• _WHAT TO WORK ON_
Return exactly and only these lines: the first of the listing through the one containing "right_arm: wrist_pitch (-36".

• _DATA PROVIDED_
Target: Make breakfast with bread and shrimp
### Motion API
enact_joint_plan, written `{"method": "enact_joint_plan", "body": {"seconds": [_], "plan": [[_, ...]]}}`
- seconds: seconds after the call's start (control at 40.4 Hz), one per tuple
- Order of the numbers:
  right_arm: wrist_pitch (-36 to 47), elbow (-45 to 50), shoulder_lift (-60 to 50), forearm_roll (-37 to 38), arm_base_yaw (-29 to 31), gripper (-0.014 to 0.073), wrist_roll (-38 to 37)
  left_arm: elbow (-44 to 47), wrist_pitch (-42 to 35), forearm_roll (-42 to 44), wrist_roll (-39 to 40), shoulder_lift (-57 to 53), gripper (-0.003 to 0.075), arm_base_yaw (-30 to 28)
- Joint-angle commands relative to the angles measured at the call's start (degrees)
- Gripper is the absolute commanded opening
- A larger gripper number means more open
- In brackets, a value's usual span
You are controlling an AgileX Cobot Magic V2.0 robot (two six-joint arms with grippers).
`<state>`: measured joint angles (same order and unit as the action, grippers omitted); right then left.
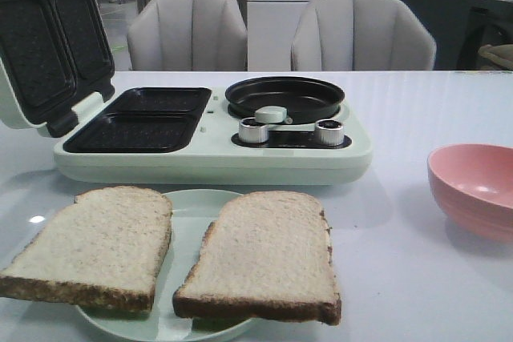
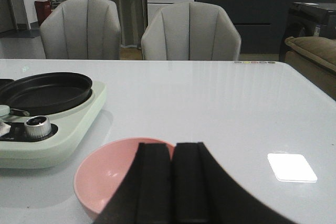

• _OUTPUT OF THE EXERCISE_
Target: Make breakfast with bread and shrimp
### Motion API
enact_joint_plan, written `{"method": "enact_joint_plan", "body": {"seconds": [_], "plan": [[_, ...]]}}`
- seconds: seconds after the call's start (control at 40.4 Hz), one per tuple
- Order of the numbers:
  right_arm: wrist_pitch (-36 to 47), elbow (-45 to 50), shoulder_lift (-60 to 50), forearm_roll (-37 to 38), arm_base_yaw (-29 to 31), gripper (-0.014 to 0.073), wrist_roll (-38 to 37)

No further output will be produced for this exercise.